[Raw data]

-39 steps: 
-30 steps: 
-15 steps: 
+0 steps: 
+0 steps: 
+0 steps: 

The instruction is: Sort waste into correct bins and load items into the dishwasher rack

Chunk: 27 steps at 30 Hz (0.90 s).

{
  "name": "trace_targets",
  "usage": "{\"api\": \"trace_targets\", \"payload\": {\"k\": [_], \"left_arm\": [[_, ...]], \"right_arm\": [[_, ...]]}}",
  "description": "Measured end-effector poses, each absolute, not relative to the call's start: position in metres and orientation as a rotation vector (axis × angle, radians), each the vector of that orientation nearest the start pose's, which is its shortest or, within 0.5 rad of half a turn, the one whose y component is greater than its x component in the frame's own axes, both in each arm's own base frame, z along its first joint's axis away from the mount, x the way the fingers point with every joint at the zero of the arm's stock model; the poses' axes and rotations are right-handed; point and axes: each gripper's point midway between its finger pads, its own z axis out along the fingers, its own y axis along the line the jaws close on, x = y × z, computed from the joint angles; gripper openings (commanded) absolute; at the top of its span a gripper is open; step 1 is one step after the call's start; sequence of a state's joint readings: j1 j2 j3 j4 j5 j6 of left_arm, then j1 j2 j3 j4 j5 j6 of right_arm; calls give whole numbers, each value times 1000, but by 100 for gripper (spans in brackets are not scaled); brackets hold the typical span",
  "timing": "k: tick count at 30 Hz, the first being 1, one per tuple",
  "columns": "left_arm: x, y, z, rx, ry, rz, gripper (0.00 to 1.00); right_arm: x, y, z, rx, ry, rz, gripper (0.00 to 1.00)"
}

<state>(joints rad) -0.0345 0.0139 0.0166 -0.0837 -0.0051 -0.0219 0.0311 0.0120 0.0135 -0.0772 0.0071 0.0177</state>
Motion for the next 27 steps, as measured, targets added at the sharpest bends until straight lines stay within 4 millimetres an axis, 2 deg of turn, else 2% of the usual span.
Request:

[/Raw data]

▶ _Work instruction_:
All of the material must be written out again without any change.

▶ _Written answer_:
-39 steps: 
-30 steps: 
-15 steps: 
+0 steps: 
+0 steps: 
+0 steps: 

The instruction is: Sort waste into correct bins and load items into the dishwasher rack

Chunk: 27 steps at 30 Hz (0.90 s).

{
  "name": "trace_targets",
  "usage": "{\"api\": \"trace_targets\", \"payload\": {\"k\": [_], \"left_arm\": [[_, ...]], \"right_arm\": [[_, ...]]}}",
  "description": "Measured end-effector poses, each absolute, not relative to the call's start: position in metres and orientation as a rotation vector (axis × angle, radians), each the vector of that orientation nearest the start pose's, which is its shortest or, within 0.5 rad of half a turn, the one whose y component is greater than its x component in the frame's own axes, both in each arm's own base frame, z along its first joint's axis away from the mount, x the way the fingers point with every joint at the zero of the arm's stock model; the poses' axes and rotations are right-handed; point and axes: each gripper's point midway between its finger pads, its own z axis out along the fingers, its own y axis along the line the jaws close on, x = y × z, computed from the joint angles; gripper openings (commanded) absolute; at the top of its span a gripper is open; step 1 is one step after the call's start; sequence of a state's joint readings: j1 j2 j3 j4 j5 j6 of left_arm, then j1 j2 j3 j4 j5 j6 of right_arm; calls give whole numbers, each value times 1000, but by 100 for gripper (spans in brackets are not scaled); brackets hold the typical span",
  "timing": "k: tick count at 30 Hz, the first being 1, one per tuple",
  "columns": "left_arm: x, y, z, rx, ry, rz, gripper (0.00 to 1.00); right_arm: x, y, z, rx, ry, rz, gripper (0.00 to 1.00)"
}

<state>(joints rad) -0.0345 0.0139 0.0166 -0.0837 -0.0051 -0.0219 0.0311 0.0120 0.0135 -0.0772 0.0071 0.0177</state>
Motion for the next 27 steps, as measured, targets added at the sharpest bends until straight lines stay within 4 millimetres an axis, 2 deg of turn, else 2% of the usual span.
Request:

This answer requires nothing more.